When we look at both advertisements we see that their use of colours are very different from each other, Dior’s advert is brighter with its gold while the Dolce & Gabbana’s advert uses grey, black and white. The color gold shares many of the attributes of yellow and yellow is linked to softness so it associated as female colour. It is associated with wealth and elegance. This could symbolize that the perfume makes you a classy elegant female, which is what maybe showing that this is the perfect women and women should be, it would look ‘unnatural’ for the Dolce &Gabbana advert to be gold or the model to be dressed in gold. Dolce & Gabbana’s use of colours is more firm, and bland, their use of block colours could show that this is how men should be portrayed. We see quite often that women’s adverts tend to be brighter then men’s perfume for example the Dolce & Gabbana perfume for women we can see the use the colour pink while Emporio Armani Diamond for men is shown in Black and White
We could also see the background of the Dolce and Gabbana advertisement has been photographed in a wealthy house by the look of the long curtains and windows. This could signify that by purchasing this product you will live this lifestyle. A strong relationship is allowed to be forged between the ‘signifiers,’ (the photographic image of the protagonist and his wealthy environment) and the ‘signified’ which is the linguistically expressed ‘the one gentlemen.’ Therefore, this could show that wealthy men are the perfect gentlemen, so you would convince women that this is your ideal man and would convince men to purchase this product to have ‘beautiful’ women
Going ahead to the dress code of both adverts, I would like to draw attention to the fact that the Dior model is nearly stripping and shows a lot of cleavage and skin, while the Dolce & Gabbana’s model is fully dressed, women are usually shown everywhere as sexy only when half dress ‘Women are coded as erotic’ Laura Mulvey’ for example in Mr and Mrs Smith both are action heroes and both are portrayed as strong yet Angelina Jolie is always half dressed.

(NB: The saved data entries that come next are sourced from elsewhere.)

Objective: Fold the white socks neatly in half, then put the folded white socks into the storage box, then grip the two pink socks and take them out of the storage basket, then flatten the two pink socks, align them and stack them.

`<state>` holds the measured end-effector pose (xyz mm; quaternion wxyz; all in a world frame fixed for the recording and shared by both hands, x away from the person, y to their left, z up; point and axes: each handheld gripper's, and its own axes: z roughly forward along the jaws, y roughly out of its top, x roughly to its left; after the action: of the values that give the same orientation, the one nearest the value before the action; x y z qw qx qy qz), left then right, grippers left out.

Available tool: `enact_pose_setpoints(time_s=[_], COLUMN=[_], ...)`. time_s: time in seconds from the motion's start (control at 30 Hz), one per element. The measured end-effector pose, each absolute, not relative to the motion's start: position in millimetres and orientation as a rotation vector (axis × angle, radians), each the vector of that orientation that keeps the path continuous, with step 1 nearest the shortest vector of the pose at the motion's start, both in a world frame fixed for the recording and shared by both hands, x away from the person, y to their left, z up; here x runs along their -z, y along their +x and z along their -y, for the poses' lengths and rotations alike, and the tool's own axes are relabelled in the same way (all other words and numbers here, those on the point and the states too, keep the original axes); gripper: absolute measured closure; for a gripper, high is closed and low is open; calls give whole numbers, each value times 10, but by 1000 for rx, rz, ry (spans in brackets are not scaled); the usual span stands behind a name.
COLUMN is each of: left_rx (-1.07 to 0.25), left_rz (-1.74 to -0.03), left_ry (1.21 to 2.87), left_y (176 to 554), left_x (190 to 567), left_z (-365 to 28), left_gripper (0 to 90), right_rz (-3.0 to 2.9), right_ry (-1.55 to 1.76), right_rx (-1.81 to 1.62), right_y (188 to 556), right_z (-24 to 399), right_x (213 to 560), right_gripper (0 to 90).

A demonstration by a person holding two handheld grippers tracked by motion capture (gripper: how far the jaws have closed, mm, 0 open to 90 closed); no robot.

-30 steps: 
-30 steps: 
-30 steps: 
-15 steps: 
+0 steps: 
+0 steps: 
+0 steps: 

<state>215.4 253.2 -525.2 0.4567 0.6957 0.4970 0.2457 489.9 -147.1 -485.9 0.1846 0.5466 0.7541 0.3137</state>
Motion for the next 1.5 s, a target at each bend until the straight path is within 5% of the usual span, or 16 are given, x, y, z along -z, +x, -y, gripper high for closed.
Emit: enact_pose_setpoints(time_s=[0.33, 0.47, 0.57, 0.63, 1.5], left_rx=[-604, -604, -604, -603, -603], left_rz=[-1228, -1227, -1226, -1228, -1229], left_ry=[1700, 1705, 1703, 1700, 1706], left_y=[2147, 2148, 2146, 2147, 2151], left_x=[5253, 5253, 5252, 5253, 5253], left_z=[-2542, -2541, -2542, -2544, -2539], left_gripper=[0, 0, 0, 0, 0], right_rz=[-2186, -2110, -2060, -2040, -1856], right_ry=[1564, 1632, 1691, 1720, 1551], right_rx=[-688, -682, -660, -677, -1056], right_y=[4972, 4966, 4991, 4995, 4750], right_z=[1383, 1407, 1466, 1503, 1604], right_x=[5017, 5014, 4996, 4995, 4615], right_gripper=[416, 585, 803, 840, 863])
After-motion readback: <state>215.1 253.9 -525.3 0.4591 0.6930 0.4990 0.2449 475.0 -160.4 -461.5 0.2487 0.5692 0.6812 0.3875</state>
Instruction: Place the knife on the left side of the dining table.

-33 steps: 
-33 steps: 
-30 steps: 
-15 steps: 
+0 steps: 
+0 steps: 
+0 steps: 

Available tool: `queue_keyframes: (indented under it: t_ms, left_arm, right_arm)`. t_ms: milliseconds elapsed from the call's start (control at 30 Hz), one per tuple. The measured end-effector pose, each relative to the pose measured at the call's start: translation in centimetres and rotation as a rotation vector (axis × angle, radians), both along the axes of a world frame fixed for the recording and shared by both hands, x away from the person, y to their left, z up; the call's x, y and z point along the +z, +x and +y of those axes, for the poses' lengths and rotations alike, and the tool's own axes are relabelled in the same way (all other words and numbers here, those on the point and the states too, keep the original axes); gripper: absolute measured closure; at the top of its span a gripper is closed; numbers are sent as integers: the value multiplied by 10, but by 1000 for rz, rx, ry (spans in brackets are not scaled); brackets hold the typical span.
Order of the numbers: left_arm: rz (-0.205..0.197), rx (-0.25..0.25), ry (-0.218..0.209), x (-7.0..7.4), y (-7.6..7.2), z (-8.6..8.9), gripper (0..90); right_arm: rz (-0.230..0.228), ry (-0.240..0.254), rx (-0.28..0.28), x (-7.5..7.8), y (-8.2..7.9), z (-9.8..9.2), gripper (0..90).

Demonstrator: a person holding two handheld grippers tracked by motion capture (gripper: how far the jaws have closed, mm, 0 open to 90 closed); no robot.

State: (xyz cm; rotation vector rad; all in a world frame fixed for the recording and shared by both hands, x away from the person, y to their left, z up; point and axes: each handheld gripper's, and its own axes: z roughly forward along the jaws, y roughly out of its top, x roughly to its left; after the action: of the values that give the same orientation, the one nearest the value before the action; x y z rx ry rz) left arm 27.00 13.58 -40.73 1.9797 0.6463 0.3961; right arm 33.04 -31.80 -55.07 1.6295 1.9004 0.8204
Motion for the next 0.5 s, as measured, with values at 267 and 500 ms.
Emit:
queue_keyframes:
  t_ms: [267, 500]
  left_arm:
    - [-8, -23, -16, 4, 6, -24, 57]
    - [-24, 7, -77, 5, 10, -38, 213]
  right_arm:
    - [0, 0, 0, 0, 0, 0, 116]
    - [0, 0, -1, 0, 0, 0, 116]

If we swap the Dior Model for a fully clothed it would highlight the way her image is constructed merely for visual pleasure yet Dolce & Gabbana’s advertisement appeals to all. Within patriarchy women are often shown for male pleasure. Even her pose could also be seen as very seductive, the grabbing of her dress and revealing her cleavage and just the touch of her earrings is determined as quite sexual. General fashion frequently shows women in postures drawn directly from pornography. Shots emphasize bottoms, or reveal women lying in inviting postures, legs apart’ (Coward 1984: 59) so we could simply just say sex sells. The way the camera approaches the representation of the model, the close up to her chest could also show how sexual the advertisement is, would show that it is natural to strip down and her body is the ‘natural’ look of a women’s body.

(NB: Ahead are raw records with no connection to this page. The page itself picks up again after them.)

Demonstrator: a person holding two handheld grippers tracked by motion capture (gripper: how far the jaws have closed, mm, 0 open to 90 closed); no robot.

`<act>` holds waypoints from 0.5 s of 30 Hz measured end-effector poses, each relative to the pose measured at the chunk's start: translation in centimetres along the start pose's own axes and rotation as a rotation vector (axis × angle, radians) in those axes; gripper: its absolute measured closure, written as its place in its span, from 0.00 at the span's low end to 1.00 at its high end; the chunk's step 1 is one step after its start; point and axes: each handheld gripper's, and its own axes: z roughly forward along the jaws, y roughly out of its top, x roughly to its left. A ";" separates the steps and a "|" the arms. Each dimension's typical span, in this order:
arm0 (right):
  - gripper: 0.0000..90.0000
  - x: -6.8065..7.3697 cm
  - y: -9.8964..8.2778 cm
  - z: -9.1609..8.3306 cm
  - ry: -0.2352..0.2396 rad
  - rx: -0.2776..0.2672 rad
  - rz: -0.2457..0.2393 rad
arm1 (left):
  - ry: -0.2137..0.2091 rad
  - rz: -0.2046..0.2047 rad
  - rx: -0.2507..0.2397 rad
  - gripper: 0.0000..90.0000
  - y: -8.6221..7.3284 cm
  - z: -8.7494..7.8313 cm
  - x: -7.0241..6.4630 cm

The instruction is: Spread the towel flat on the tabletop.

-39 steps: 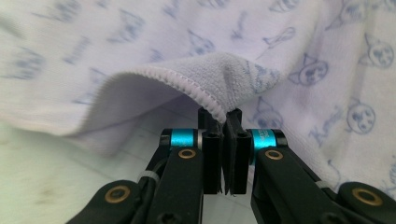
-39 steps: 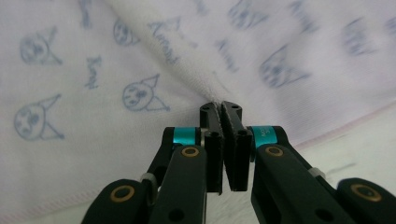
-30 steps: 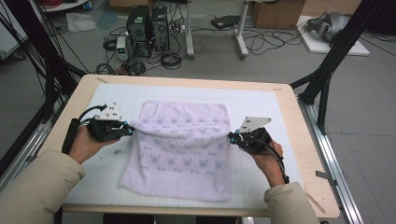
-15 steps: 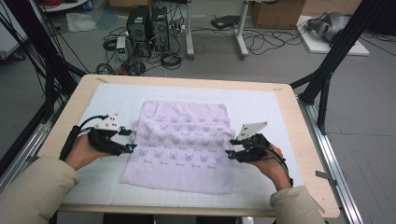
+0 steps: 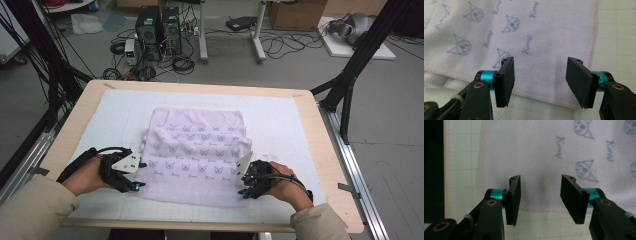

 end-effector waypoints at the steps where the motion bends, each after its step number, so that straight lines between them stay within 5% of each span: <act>1: 0.53 0.0 0.3 0.0 0.002 0.021 -0.012 | -0.011 -0.004 0.014 0.43 0.2 0.1 0.0; 10: 0.49 -0.3 1.9 0.8 0.037 0.155 -0.023 | -0.068 -0.050 0.106 0.42 0.0 1.4 1.2; 15: 0.56 -0.9 2.2 1.6 0.079 0.206 -0.003 | -0.113 -0.064 0.155 0.54 -0.2 2.5 1.4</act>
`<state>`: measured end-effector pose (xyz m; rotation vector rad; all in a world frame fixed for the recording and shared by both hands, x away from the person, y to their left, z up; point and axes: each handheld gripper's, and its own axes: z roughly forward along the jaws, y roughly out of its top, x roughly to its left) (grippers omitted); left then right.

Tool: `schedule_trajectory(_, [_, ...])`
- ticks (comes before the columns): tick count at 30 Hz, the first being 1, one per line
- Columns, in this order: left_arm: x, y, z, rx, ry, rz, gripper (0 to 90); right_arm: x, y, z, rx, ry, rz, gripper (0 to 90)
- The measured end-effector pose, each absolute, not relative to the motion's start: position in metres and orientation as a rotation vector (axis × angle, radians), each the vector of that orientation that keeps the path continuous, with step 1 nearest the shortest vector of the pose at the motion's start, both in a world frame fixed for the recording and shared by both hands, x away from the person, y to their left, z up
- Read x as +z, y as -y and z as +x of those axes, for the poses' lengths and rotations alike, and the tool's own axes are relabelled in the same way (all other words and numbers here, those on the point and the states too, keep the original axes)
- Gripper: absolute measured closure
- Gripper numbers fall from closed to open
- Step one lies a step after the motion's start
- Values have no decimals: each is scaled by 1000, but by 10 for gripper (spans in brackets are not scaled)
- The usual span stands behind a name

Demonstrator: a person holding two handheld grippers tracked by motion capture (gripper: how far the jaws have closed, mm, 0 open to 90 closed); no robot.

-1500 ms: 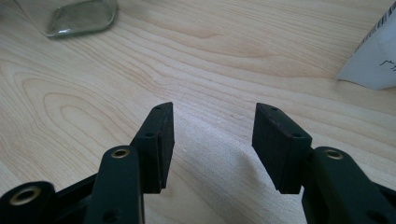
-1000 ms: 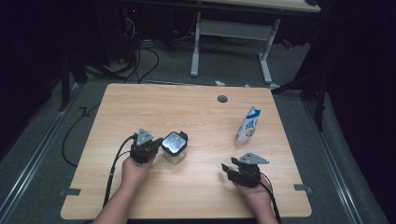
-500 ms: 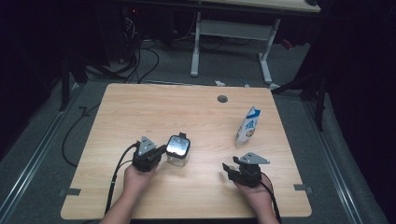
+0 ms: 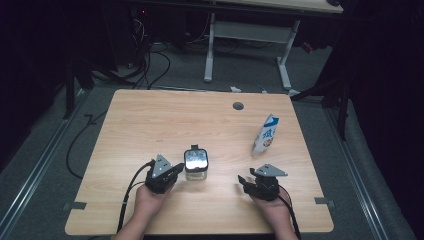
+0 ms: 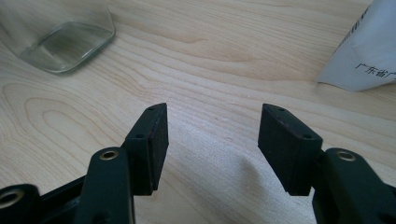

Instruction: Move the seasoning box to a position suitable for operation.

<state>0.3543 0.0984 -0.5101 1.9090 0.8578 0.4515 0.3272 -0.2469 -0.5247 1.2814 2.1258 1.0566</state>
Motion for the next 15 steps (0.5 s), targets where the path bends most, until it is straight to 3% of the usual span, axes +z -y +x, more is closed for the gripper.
schedule_trajectory(15, [-509, -85, 345, 417, -786, 1928, 898, -524, 246, 326, 1045, -2132, 1259, 465])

Dolce & Gabbana’s model is dressed in a tuxedo, this would signify to many as sexy, elegant, classy and very masculine like James Bond he doesn’t smile with his mouth but with his eyes, his eyes look straight at you dominant, assertive and sexy like a man should be in life unlike in the Dior’s advert the woman looks away as if to show you herself but she won’t look back at you, so her body is more important than what her face is expressing.

Another key signifier that must be considered is the shape of the bottles. Objects have been often used with ‘gender’ roles for washing machines are talked as female. As such shapes take on gender signifiers. In these adverts the bottles used targets audiences differently. The Dior bottle is curvaceous as though to signify a women’s body, you would not usually see a man’s perfume bottle shaped in that way; the Dolce and Gabbana’s bottle is shaped like a square, which is often linked to masculine perfumes for example Allure and Prada.

Historically patriarchy has dominated mass media and women are coded as erotic and men coded as ‘the dominant’ (Mulvey 1975) we can see how semiotics and signs makes us aware of the cultural values with which we make sense of the world. It reminds us that there is nothing 'natural' about our values; they are social constructs, which influences us in understanding what is a ‘women’ and what is a ‘man’.